Das russische Vorgehen kommt einem Zerreißen der von der Sowjetunion unterzeichneten Schlussakte von Helsinki (1975) und der diese bekräftigenden Charta von Paris (1990) gleich, deren Grundprinzipien lauten: souveräne Gleichheit aller europäischen Staaten, territoriale Integrität, Unverletzlichkeit der Grenzen, friedliche Streitbeilegung, freie Bündniswahl. Das ist eine Zerstörung der europä­ischen Sicherheitsordnung, die über die Ukraine hinaus für uns alle höchst gefährlich ist. Verhandlungen, die nicht zu seinen Bedingungen stattfinden, lehnt der Kreml kategorisch ab.

Erst wenn Putin erkennt, dass er seine Ziele nicht erreichen kann, sind ehrliche Verhandlungen zu erwarten. Das wird nur durch weitere nachhaltige Unterstützung des ukrainischen Widerstands und der Wiedergewinnung besetzter Gebiete zustande kommen. Und bei Verhandlungen ist zu beachten, dass Putin bisher fast jedes die Ukraine betreffende Abkommen gebrochen hat. „Waffenstillstand jetzt“ wäre für die in Bedrängnis geratenen russischen Streitkräfte lediglich eine Atempause für Kräfteschöpfen und Verstärkung.

Die Lieferung wirksamer Waffen an die Ukraine bedeutet keine Eskalation

Wenn man meint: „Ohne Gebietsabtretungen wird es für die Ukraine nicht abgehen“, muss man sich vor Augen halten, dass „abzutretende Gebiete“ Regionen, Städte und Dörfer mit Millionen von Einwohnern sind, denen unter russischer Herrschaft schier Unvorstellbares geschieht: Mord, Vergewaltigung, Folter, Absetzung und Verschwindenlassen von Kommunalpolitikern, Russifizierung, systematischer Abtransport von Kulturgütern aus Museen, Zerstörung von Wohnhäusern, Schulen, Kindergärten, Krankenhäusern und Kirchen, Diebstahl oder Vernichtung der Ernte und Blockieren des Exports, Abtransport oder Zerstörung von Agrarmaschinen, Verminung von Ortschaften, Häusern und Feldern, Rachejustiz an Kriegsgefangenen – und, fast noch teuflischer als alles andere, die Verschleppung nach Russland nicht nur von Millionen Ukrainern, sondern auch Zehntausender Kinder zur Adoption durch Russen.

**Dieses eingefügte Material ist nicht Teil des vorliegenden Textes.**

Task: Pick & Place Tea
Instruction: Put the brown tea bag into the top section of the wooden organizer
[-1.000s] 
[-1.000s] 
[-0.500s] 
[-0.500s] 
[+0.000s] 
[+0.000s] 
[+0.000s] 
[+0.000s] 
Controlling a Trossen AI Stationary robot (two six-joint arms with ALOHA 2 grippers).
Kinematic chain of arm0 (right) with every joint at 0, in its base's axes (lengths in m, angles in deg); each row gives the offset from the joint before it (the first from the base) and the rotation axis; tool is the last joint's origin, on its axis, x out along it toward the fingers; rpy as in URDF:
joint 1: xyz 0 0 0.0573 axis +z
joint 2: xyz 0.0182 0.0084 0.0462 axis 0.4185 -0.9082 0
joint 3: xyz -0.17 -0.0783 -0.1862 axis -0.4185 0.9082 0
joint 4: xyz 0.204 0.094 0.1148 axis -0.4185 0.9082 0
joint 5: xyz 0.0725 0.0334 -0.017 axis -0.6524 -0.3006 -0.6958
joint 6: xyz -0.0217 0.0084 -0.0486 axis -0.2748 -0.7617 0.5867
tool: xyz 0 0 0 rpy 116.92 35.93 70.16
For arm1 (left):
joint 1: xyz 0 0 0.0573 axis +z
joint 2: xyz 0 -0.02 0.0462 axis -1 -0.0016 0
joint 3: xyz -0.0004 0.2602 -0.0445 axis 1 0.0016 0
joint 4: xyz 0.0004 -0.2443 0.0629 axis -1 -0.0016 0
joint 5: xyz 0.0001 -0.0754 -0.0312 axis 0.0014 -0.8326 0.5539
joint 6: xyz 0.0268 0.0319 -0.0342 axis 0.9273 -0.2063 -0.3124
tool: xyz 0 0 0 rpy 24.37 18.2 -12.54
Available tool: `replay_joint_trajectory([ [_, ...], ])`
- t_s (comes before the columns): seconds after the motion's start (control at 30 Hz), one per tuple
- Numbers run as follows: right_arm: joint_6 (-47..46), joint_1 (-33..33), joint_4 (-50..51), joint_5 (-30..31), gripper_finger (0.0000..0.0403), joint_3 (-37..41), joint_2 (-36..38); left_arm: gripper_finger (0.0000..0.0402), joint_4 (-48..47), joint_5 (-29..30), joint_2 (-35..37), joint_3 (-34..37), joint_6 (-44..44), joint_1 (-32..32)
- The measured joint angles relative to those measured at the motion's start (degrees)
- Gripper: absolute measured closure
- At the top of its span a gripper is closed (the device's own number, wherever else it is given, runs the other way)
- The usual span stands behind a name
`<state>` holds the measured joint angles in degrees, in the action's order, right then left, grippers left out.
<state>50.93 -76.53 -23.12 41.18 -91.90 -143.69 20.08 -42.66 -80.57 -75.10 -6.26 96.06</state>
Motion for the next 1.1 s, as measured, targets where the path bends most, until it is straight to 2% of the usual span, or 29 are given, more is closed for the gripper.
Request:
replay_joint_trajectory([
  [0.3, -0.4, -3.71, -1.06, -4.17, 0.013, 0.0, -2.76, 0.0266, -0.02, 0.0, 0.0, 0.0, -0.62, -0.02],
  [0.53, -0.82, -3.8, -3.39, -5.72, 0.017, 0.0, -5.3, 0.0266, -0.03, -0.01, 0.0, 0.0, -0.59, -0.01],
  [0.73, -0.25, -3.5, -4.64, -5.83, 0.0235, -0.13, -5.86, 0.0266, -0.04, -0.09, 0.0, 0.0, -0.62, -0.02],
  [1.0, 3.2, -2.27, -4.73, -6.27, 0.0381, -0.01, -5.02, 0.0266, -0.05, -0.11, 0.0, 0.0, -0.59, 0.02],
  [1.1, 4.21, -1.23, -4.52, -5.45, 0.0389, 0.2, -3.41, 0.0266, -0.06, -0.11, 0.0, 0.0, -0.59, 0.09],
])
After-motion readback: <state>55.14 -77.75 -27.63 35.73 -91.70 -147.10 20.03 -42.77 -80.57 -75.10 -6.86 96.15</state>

Noch mal: Die Lieferung wirksamer Waffen an die Ukraine bedeutet keine Eskalation, Putins diesbezügliche Drohungen sind leer, und die Teilmobilmachung sowie die angekündigte Annexion besetzter Gebiete sind Verzweiflungsakte. Bei den so häufig wiederholten „roten Linien“ sollten wir die Nerven behalten.

Nur wenn die Ukraine sich weiter wirksam verteidigt und die schrittweise Rückeroberung ihres Landes fortsetzt, gibt es eine Hoffnung auf faire Verhandlungen und letztlich Beendigung des Krieges. Dazu sollten wir sie mit Lieferung aller Waffen unterstützen, die wir verfügbar machen können. Falls Präsident Putin seine Ziele in der Ukraine erreichte, wären die Kosten für uns wesentlich höher als das, was wir gegenwärtig an Inflation und Energiepreisen „auszustehen“ haben!